* **Work to be completed**
Please restate the lines shown below exactly, every one of them.

* **Collected material**
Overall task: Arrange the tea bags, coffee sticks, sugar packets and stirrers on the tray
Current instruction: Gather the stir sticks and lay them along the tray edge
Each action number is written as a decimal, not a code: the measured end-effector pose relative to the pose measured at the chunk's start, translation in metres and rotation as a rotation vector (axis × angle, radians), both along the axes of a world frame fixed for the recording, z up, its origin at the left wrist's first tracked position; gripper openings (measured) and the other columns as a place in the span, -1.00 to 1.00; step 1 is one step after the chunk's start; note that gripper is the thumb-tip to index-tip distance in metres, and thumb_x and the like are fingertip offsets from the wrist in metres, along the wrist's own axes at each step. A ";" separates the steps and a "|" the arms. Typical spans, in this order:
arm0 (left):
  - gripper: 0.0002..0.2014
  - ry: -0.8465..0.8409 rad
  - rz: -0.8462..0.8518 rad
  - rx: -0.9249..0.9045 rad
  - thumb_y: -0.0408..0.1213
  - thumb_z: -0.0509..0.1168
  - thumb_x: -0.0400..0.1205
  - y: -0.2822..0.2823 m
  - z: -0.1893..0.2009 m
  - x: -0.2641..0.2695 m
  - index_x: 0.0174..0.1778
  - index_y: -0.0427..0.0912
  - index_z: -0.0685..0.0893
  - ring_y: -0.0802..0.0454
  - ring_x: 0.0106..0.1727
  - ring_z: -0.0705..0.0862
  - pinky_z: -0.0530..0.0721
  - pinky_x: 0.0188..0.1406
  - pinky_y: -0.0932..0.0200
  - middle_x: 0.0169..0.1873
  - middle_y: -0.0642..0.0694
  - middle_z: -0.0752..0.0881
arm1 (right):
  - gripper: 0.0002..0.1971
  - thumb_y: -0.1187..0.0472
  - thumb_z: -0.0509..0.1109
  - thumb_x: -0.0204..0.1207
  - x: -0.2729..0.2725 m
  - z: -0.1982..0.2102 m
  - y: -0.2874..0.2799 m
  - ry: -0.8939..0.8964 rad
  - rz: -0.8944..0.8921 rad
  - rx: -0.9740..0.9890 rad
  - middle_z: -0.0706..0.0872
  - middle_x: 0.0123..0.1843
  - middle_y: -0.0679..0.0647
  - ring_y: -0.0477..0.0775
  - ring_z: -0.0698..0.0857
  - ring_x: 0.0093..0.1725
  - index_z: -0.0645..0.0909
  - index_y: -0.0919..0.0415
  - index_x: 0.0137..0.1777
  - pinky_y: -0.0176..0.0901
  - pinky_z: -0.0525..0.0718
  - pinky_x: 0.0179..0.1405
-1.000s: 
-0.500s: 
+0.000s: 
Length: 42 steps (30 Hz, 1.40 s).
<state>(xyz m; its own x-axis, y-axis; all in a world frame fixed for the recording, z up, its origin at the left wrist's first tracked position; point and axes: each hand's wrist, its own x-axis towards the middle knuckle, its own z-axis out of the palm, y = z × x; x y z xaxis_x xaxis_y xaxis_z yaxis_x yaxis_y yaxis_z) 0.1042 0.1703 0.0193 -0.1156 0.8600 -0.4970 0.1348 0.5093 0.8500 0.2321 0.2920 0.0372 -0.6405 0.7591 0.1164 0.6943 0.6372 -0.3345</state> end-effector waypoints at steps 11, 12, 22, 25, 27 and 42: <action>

* **Task result**
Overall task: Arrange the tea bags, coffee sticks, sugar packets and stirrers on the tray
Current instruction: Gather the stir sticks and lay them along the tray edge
Each action number is written as a decimal, not a code: the measured end-effector pose relative to the pose measured at the chunk's start, translation in metres and rotation as a rotation vector (axis × angle, radians), both along the axes of a world frame fixed for the recording, z up, its origin at the left wrist's first tracked position; gripper openings (measured) and the other columns as a place in the span, -1.00 to 1.00; step 1 is one step after the chunk's start; note that gripper is the thumb-tip to index-tip distance in metres, and thumb_x and the like are fingertip offsets from the wrist in metres, along the wrist's own axes at each step. A ";" separates the steps and a "|" the arms. Typical spans, in this order:
arm0 (left):
  - gripper: 0.0002..0.2014
  - ry: -0.8465..0.8409 rad
  - rz: -0.8462..0.8518 rad
  - rx: -0.9249..0.9045 rad
  - thumb_y: -0.0408..0.1213
  - thumb_z: -0.0509..0.1168
  - thumb_x: -0.0400..0.1205
  - y: -0.2822..0.2823 m
  - z: -0.1893..0.2009 m
  - x: -0.2641..0.2695 m
  - index_x: 0.0174..0.1778
  - index_y: -0.0427..0.0912
  - index_z: -0.0685..0.0893
  - ring_y: -0.0802..0.0454
  - ring_x: 0.0106..0.1727
  - ring_z: -0.0705..0.0862
  - pinky_z: -0.0530..0.0721
  - pinky_x: 0.0188..0.1406
  - pinky_y: -0.0932..0.0200
  - middle_x: 0.0169..0.1873
  - middle_y: -0.0642..0.0694
  - middle_z: -0.0752..0.0881
arm1 (right):
  - gripper: 0.0002..0.1971
  - thumb_y: -0.1187..0.0472
  - thumb_z: -0.0509..0.1109
  - thumb_x: -0.0204..0.1207
  - x: -0.2729..0.2725 m
  - z: -0.1982..0.2102 m
  - y: -0.2874..0.2799 m
  - ry: -0.8939..0.8964 rad
  - rz: -0.8944..0.8921 rad
  - rx: -0.9740..0.9890 rad
  - middle_z: -0.0706..0.0872
  - middle_x: 0.0123..0.1843
  - middle_y: -0.0679..0.0647
  - ring_y: -0.0477..0.0775
  - ring_z: -0.0698..0.0857
  - ring_x: 0.0093..0.1725
  - index_z: -0.0645..0.0909
  - index_y: -0.0919..0.0415
  - index_x: 0.0137..0.1777
  - pinky_y: -0.0176..0.0901
  - pinky_z: -0.0525..0.0718
  - pinky_x: 0.0179..0.1405
-1.000s: 
-0.500s: 
+0.000s: 
Length: 42 steps (30 Hz, 1.40 s).
<state>(xyz m; its own x-axis, y-axis; all in a world frame fixed for the recording, z up, its origin at the left wrist's first tracked position; point and axes: each hand's wrist, its own x-axis towards the middle knuckle, its own z-axis out of the palm, y = z × x; x y z xaxis_x xaxis_y xaxis_z yaxis_x yaxis_y yaxis_z) 0.1042 0.1703 0.0193 -0.1156 0.8600 -0.4970 0.1348 0.5093 0.8500 0.2321 0.2920 0.0372 -0.6405 0.7591 0.1164 0.6943 0.6372 -0.3345</state> end-effector waypoints at steps 11, 12, 22, 25, 27 and 42: <action>

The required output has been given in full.